§ Working data
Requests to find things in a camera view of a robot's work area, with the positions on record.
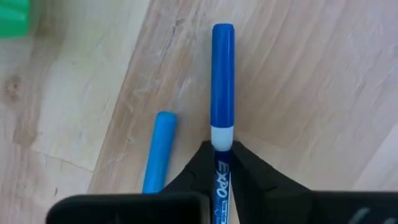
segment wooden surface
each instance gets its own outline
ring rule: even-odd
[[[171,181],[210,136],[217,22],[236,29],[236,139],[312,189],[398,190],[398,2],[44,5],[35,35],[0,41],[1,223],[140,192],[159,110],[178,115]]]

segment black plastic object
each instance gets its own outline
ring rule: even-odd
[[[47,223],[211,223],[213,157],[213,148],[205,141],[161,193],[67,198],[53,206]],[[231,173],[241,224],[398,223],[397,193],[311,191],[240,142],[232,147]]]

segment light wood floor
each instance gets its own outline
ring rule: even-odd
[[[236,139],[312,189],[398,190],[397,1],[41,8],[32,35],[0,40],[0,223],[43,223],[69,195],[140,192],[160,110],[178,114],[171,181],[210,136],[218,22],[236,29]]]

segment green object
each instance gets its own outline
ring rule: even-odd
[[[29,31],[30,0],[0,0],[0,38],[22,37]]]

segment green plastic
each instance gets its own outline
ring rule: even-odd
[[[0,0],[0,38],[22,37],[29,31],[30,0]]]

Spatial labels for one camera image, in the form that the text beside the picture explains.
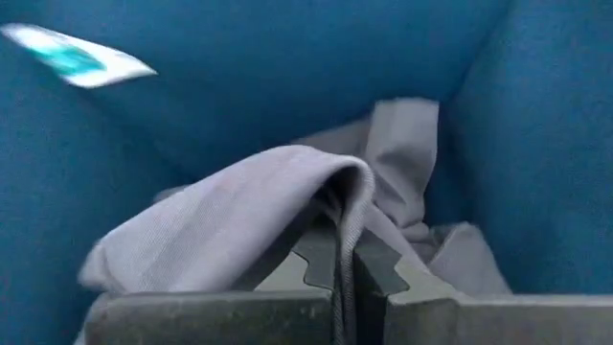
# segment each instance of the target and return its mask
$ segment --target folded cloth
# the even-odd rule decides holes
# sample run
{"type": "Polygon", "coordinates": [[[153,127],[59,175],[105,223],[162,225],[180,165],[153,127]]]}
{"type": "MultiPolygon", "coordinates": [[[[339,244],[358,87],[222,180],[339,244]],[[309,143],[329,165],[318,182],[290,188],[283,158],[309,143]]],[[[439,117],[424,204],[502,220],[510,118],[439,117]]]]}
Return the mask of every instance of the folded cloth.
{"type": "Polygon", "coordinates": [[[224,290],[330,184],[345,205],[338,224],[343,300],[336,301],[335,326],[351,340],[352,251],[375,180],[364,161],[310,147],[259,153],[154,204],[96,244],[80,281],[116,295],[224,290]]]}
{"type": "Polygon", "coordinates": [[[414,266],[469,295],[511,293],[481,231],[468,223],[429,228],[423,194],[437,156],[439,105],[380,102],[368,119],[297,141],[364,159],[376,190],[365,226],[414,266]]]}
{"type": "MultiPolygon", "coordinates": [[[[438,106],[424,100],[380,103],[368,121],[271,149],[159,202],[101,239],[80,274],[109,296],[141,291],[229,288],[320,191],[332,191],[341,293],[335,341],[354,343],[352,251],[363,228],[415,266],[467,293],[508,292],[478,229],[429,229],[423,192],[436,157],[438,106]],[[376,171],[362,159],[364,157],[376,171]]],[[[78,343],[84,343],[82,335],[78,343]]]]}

§ Description of the task
State how many lines above include the word "segment", and nothing more.

§ Finished task
7